#### [Your objective]
Give back only the lines in the records below from the one with "One or more" to the one with "Take one instance", both inclusive, word for word.

__________________________________________________

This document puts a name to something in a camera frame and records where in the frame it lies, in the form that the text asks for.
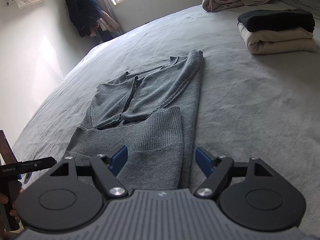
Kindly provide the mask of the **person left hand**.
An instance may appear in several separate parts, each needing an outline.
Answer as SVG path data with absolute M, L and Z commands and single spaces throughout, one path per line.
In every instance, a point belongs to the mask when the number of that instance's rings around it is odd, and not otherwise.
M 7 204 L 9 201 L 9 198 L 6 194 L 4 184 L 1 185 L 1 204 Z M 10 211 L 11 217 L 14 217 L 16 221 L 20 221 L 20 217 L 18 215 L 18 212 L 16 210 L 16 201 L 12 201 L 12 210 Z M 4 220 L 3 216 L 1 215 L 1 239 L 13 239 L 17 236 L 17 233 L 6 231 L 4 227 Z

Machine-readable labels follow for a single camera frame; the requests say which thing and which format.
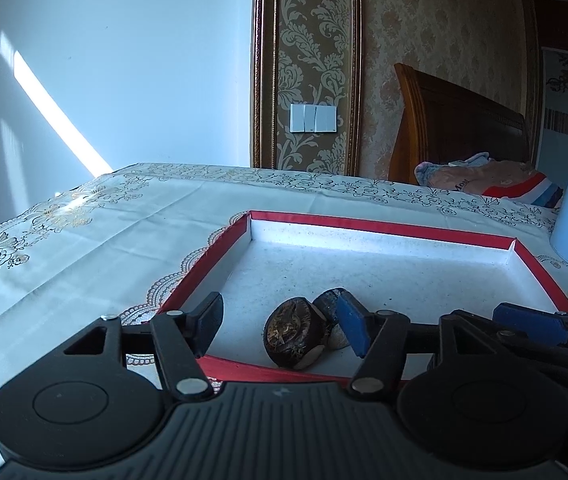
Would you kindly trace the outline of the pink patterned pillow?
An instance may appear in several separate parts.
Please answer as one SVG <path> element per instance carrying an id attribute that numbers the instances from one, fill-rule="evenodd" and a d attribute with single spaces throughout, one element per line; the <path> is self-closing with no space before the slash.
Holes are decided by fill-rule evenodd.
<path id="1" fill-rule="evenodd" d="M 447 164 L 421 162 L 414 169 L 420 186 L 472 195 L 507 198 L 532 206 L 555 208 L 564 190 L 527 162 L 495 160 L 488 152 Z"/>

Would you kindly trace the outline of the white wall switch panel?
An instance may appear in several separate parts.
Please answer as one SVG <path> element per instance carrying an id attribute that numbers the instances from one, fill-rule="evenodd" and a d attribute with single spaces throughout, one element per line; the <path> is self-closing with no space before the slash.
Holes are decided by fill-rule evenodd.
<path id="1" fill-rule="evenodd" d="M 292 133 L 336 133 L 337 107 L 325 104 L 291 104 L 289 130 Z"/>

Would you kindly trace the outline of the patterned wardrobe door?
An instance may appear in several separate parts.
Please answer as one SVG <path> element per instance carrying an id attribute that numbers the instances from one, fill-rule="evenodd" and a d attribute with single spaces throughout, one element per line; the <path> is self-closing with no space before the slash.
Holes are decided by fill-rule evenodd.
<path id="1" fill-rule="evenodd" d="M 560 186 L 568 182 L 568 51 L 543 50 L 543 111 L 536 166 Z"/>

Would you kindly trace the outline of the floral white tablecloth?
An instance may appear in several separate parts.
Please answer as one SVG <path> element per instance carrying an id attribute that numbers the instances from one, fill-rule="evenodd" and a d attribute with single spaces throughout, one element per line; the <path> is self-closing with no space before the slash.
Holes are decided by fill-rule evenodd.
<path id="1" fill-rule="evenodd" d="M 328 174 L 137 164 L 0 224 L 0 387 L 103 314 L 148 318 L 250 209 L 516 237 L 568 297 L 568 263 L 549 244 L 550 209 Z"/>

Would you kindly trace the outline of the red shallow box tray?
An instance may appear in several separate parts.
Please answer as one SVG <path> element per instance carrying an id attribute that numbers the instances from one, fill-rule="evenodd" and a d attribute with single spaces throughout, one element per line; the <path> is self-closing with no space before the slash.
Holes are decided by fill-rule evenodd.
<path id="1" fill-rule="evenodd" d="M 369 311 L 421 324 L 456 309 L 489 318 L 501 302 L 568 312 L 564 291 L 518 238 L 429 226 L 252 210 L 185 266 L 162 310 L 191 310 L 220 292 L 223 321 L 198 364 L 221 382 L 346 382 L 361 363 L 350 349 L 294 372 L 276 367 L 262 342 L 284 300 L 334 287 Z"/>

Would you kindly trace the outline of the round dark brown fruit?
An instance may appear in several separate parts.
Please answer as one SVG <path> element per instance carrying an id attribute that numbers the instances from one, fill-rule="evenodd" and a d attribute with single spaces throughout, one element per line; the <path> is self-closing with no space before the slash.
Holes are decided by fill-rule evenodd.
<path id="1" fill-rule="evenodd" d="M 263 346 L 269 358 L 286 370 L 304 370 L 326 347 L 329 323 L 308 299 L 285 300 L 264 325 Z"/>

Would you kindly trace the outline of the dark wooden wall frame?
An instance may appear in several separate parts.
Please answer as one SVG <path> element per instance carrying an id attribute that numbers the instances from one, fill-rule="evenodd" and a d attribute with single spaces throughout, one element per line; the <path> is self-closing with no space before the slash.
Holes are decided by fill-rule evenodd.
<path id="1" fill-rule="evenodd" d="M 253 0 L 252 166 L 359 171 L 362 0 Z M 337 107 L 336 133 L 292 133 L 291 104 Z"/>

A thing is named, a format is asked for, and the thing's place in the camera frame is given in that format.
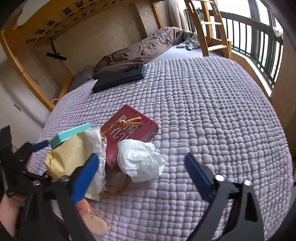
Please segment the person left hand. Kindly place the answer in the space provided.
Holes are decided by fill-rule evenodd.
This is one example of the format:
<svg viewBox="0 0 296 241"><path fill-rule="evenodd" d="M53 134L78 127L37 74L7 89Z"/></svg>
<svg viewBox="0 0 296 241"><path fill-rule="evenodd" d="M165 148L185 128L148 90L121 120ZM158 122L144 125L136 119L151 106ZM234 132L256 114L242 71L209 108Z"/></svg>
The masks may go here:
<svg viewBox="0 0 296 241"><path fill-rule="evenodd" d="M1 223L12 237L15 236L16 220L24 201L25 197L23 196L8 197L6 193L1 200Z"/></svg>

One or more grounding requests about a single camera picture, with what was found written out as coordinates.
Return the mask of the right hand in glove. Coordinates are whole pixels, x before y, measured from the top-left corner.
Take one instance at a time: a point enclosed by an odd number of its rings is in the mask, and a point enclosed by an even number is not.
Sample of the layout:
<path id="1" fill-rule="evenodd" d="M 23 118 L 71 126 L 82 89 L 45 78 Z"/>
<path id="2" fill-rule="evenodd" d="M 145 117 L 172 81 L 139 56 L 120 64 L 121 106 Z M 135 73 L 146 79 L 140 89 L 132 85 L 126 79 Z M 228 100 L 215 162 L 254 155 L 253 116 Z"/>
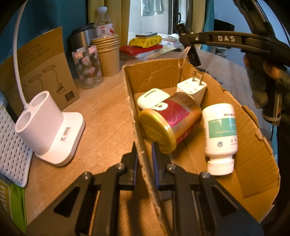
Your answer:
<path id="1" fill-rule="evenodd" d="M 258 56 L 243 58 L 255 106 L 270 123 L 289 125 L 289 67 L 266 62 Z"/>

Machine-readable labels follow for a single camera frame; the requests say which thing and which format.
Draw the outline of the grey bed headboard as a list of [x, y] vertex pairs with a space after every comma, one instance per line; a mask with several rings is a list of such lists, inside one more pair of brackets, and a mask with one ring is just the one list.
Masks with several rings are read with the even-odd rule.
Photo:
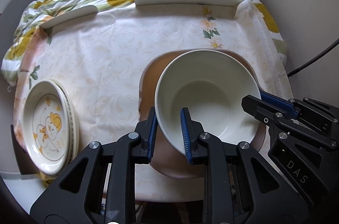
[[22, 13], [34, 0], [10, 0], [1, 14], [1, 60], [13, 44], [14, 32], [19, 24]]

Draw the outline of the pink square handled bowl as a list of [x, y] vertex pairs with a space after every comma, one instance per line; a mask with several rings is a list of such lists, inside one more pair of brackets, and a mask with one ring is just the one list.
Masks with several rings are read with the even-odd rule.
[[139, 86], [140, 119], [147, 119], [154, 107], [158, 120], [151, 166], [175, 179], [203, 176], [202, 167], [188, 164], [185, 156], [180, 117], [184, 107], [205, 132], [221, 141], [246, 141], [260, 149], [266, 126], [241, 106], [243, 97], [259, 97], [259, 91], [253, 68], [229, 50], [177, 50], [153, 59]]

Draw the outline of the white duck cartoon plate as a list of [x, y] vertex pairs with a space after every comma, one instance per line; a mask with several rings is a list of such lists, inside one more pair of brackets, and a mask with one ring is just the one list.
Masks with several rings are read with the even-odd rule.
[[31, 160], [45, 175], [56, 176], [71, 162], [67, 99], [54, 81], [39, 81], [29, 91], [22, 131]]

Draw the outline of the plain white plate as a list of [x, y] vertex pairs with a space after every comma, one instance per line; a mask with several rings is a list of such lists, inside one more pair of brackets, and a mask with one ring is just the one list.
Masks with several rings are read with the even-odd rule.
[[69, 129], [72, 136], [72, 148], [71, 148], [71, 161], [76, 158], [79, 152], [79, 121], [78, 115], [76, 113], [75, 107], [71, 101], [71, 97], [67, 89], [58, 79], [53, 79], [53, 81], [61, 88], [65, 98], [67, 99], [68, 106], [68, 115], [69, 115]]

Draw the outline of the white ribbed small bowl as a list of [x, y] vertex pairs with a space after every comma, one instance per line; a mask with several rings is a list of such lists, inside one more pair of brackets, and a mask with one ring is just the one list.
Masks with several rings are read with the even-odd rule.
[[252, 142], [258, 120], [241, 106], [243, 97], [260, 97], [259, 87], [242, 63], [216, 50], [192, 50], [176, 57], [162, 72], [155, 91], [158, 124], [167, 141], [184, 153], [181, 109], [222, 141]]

__________________________________________________

#### [Written solution]
One or more grounding requests about a single camera picture, with what was found written out as coordinates.
Return the mask of the right hand in glove. Coordinates are whole pixels, x before y, measured from the top-left corner.
Take one instance at a time: a point enclosed by an odd number of its rings is in the mask, and a point enclosed by an even number is not.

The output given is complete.